GOAL OF THE EXERCISE:
Repeat, please, only the lines from the top of the data down to the line with "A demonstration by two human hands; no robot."; include both of those lines.
══ DATA SECTION ══
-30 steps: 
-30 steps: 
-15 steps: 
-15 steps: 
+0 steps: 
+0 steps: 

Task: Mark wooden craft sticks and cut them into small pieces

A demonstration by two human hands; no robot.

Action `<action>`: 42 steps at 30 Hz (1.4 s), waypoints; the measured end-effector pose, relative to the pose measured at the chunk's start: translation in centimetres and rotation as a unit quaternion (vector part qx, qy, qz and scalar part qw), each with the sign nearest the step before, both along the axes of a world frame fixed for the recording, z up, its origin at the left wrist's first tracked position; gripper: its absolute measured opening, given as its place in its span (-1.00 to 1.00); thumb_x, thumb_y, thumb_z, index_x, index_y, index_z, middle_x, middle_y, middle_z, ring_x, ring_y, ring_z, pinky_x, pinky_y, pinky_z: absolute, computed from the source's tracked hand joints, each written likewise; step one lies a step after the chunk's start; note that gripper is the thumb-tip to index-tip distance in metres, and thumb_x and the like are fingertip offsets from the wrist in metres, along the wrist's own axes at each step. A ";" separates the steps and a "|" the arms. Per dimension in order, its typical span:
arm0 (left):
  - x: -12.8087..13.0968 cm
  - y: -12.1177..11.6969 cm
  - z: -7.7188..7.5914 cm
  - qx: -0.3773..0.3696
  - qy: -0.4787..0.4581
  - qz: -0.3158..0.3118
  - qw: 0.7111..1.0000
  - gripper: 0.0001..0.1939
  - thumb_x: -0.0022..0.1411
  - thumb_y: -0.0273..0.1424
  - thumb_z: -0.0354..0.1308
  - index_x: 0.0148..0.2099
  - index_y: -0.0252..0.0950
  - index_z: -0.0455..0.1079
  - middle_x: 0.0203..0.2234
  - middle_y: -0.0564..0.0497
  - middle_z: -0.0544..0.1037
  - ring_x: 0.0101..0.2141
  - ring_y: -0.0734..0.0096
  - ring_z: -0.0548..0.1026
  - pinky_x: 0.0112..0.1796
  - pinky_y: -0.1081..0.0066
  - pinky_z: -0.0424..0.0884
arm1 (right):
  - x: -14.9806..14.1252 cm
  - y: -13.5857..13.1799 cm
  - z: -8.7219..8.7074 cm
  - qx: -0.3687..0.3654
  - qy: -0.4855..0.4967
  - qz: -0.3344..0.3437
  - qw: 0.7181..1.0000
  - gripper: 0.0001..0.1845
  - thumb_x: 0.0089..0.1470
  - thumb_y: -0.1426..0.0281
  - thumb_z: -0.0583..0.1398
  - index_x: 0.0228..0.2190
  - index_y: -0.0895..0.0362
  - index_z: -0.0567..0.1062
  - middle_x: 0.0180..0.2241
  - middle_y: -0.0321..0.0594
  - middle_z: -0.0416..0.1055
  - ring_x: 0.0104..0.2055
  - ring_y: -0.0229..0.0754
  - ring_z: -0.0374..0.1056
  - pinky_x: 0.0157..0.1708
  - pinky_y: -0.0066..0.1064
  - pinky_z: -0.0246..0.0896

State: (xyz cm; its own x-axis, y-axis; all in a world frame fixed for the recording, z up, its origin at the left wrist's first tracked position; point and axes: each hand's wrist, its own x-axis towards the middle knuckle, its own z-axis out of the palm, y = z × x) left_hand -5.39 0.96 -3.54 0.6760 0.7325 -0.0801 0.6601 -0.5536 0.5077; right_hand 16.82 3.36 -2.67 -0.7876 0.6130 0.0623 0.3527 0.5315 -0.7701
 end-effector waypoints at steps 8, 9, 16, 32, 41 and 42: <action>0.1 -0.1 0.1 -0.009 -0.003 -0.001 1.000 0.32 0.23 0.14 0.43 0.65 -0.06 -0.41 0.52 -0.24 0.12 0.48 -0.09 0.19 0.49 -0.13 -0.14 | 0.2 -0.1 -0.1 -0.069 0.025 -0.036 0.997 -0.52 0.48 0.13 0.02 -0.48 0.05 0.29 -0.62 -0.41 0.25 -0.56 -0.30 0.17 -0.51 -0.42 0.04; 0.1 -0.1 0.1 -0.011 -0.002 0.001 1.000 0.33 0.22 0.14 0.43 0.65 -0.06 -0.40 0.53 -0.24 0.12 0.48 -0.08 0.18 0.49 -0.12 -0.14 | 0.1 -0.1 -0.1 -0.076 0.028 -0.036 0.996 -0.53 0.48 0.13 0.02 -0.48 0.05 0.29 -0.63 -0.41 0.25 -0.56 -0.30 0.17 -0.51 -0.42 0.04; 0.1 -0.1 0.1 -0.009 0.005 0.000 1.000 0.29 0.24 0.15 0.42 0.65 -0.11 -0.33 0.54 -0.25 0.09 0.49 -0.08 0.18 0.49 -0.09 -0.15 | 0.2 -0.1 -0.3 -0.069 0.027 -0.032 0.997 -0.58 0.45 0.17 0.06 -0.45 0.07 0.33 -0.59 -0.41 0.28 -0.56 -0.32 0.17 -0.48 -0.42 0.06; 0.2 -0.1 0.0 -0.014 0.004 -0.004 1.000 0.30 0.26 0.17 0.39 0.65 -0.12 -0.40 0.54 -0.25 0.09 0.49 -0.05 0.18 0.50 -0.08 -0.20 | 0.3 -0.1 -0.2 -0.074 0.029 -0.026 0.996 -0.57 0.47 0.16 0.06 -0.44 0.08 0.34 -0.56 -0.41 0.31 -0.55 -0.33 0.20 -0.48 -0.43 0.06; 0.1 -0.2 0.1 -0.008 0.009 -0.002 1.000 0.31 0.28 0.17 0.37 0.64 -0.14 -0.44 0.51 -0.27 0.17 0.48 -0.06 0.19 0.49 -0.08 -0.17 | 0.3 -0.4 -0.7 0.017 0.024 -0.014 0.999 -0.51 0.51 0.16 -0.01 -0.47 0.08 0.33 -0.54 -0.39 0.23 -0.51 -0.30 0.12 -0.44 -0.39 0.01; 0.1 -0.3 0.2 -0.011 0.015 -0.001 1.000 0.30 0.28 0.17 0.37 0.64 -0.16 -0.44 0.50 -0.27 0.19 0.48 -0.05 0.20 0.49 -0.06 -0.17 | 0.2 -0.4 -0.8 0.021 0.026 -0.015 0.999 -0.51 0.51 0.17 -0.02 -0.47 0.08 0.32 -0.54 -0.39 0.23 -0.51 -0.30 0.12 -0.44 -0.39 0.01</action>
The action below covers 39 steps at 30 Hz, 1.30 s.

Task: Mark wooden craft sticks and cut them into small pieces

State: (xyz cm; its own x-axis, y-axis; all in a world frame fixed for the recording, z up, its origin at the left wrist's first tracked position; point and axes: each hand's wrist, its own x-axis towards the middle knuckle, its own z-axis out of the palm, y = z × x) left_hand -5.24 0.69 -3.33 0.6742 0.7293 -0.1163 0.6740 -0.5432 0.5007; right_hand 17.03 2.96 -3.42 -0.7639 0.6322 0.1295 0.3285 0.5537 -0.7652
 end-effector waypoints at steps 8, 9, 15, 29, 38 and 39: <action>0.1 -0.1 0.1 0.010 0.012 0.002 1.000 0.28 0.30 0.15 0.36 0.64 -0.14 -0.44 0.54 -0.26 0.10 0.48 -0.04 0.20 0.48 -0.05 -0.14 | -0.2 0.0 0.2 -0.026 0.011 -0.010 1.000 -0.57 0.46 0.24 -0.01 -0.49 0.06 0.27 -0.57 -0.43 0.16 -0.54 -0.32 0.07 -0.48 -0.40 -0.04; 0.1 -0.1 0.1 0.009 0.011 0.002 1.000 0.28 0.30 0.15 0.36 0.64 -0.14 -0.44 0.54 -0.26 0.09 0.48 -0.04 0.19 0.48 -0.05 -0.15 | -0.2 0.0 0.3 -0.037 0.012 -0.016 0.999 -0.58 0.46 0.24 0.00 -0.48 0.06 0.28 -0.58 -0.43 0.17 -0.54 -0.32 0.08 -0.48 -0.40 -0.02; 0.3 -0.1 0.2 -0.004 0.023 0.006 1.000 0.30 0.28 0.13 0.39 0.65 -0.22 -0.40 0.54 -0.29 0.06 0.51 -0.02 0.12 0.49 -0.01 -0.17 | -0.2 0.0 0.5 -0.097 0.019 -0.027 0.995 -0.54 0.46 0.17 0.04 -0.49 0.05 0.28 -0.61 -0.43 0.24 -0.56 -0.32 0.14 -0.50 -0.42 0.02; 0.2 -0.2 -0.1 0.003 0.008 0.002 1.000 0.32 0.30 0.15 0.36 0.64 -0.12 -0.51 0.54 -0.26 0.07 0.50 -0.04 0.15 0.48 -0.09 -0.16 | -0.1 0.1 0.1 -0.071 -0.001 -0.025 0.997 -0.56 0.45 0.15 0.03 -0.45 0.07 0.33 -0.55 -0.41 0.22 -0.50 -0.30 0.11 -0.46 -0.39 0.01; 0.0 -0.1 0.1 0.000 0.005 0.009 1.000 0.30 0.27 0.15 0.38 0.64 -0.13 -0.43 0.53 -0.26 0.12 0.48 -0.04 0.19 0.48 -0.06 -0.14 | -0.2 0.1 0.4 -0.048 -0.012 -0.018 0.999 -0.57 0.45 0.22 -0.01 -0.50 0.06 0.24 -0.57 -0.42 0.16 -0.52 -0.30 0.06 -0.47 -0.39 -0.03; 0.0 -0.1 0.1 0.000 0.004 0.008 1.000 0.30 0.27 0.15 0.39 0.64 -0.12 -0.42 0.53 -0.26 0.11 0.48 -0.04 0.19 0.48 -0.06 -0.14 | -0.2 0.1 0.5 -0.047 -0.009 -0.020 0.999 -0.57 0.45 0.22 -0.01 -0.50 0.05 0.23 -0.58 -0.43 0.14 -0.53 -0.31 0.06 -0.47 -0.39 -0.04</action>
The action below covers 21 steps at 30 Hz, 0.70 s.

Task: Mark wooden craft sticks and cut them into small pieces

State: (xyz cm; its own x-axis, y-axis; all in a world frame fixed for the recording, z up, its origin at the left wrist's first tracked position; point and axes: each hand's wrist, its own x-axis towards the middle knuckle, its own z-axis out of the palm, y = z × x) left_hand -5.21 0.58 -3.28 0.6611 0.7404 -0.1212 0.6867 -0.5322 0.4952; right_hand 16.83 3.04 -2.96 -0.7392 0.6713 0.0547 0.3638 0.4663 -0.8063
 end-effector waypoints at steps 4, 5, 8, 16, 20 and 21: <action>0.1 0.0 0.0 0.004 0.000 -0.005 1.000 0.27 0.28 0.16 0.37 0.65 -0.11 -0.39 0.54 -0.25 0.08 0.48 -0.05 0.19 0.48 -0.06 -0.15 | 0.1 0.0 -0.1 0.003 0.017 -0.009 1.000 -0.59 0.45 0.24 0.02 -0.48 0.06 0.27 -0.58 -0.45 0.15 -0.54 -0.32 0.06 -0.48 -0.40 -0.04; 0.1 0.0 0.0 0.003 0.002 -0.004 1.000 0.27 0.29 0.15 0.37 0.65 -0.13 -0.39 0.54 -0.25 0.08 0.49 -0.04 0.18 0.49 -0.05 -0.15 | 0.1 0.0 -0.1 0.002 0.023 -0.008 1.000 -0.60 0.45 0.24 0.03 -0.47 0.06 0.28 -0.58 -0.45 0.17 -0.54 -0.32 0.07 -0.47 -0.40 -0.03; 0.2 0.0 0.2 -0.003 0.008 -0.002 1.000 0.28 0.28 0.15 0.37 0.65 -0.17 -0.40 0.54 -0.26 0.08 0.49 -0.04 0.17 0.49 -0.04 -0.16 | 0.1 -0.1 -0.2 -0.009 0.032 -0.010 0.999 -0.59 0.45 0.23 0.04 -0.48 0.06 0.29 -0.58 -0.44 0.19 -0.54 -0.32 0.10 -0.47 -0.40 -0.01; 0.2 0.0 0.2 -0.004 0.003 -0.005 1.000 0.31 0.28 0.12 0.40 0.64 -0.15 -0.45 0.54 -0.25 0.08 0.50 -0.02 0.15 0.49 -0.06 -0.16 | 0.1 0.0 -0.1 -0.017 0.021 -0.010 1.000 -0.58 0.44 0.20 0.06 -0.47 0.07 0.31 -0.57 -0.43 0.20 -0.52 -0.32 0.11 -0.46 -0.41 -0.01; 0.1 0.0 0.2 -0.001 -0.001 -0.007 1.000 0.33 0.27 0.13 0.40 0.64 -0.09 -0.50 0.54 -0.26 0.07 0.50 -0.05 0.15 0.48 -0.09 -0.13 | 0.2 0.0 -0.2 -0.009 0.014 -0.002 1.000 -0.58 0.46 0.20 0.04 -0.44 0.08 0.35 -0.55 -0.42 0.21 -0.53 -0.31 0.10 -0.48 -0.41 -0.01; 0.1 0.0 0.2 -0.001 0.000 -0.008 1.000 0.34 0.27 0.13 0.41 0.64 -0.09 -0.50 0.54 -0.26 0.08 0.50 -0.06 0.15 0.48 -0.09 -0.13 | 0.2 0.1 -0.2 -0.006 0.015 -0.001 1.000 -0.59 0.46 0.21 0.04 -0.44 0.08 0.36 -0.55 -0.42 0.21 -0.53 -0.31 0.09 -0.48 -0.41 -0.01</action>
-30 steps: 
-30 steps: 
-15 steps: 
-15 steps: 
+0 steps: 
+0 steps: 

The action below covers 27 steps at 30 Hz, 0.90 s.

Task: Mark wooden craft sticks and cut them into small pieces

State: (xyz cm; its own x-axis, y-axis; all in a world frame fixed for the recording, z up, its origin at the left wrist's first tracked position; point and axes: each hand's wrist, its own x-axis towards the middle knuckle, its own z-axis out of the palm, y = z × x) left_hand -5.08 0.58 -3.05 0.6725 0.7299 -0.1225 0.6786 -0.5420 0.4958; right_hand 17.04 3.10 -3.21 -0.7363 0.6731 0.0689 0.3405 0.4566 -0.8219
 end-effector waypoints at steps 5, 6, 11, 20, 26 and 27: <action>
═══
RESULT BELOW:
-30 steps: 
-30 steps: 
-15 steps: 
-15 steps: 
+0 steps: 
+0 steps: 

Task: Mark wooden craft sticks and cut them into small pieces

A demonstration by two human hands; no robot.

Nothing further is needed to complete this exercise.